──────── EXTRACTED ENTRIES
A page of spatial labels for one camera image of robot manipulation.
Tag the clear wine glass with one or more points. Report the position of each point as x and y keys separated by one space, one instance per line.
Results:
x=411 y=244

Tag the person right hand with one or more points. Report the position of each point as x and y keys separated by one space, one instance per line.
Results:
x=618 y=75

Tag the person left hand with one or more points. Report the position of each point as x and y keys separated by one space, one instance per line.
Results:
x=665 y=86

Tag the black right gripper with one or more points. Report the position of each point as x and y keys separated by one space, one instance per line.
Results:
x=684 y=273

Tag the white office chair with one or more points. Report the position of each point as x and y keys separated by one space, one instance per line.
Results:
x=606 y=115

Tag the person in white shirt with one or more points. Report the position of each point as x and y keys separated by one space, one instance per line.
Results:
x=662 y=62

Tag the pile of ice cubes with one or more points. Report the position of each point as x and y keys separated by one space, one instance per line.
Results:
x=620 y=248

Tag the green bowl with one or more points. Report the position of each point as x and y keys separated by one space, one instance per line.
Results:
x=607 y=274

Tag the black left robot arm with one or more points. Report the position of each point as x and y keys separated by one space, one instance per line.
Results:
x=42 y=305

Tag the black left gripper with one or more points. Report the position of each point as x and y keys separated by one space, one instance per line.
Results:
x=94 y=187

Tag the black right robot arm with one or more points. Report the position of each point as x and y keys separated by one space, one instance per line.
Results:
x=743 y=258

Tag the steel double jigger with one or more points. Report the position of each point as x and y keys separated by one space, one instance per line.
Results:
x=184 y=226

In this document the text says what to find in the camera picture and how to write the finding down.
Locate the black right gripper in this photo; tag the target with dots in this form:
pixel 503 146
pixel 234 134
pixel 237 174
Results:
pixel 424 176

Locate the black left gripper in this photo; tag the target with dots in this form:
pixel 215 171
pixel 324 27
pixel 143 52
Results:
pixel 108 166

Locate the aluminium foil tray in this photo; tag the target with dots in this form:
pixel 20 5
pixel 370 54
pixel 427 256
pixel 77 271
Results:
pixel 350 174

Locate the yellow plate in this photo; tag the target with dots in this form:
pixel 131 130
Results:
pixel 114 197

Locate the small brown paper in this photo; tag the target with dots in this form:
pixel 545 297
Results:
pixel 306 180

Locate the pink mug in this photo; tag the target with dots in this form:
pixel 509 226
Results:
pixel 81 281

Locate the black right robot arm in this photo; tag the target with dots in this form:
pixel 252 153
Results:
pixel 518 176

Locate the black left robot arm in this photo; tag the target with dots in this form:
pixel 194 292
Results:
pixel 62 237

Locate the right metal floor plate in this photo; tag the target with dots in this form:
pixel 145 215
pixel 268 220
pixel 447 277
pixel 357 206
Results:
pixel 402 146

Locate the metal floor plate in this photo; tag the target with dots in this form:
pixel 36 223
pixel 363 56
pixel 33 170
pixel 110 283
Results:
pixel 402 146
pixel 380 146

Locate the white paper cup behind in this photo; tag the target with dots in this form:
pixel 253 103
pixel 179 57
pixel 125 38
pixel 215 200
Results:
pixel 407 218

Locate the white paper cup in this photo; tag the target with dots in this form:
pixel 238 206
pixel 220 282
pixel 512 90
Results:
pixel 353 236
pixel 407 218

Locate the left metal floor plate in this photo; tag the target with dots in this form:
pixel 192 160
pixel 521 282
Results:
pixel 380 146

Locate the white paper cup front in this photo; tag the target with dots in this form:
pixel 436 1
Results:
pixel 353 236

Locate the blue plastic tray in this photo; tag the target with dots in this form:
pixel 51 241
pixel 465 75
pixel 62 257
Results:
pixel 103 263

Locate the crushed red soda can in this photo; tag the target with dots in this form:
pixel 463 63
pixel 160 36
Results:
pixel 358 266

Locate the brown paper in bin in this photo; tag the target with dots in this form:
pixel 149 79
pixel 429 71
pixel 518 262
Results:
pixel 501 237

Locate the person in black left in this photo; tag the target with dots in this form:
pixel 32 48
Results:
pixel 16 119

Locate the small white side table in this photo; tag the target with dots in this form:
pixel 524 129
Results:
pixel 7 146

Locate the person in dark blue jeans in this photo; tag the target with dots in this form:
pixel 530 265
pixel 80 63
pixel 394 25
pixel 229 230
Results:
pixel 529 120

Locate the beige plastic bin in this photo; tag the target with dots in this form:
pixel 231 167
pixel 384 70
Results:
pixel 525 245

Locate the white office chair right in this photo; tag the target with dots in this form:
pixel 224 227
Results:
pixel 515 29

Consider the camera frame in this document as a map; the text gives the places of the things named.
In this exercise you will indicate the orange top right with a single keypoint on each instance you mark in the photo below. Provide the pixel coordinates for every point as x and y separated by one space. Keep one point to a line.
────────────────
──────── EXTRACTED ENTRIES
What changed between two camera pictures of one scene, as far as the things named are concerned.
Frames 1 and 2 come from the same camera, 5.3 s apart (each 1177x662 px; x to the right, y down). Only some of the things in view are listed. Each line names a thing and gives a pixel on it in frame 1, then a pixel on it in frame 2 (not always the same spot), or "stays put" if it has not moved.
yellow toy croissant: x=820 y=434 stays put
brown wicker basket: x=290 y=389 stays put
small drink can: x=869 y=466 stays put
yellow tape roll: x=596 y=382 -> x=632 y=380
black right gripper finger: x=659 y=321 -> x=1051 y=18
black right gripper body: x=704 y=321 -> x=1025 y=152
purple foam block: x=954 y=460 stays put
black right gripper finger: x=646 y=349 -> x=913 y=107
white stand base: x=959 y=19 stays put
────────────────
──────── EXTRACTED ENTRIES
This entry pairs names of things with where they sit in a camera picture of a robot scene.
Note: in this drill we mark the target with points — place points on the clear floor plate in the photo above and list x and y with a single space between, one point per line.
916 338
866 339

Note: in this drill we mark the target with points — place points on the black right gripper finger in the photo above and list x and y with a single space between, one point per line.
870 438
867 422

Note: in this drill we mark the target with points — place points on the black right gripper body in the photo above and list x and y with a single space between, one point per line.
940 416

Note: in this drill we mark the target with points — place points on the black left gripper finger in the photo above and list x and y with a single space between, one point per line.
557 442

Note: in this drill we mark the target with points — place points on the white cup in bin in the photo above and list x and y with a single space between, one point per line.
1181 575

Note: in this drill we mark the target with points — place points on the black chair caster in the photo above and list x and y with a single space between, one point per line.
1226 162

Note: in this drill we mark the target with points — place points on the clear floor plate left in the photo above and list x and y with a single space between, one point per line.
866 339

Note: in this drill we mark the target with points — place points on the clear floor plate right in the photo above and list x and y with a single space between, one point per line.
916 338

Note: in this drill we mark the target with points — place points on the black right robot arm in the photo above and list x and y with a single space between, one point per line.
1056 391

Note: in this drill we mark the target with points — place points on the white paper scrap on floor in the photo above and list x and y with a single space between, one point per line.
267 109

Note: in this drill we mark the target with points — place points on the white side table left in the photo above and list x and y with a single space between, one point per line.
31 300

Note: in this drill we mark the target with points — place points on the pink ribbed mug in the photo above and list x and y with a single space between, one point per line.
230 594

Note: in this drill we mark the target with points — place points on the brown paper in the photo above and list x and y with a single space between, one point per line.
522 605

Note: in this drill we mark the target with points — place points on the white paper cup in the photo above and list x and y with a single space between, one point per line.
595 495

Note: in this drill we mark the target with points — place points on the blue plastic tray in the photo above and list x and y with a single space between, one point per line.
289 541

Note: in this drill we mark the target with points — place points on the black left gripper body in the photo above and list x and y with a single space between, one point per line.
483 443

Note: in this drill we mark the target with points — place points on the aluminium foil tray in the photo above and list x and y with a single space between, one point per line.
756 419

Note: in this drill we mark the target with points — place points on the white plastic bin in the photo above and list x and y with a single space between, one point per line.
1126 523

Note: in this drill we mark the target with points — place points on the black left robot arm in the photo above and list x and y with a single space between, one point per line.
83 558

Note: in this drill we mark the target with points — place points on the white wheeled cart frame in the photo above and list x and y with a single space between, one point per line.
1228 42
────────────────
When you reach the line containing "purple foam block: x=954 y=460 stays put" in the data above, start copying exactly, and stop after the line containing "white stand base: x=959 y=19 stays put".

WRITTEN RESPONSE →
purple foam block: x=954 y=460 stays put
black right gripper finger: x=646 y=349 -> x=913 y=107
white stand base: x=959 y=19 stays put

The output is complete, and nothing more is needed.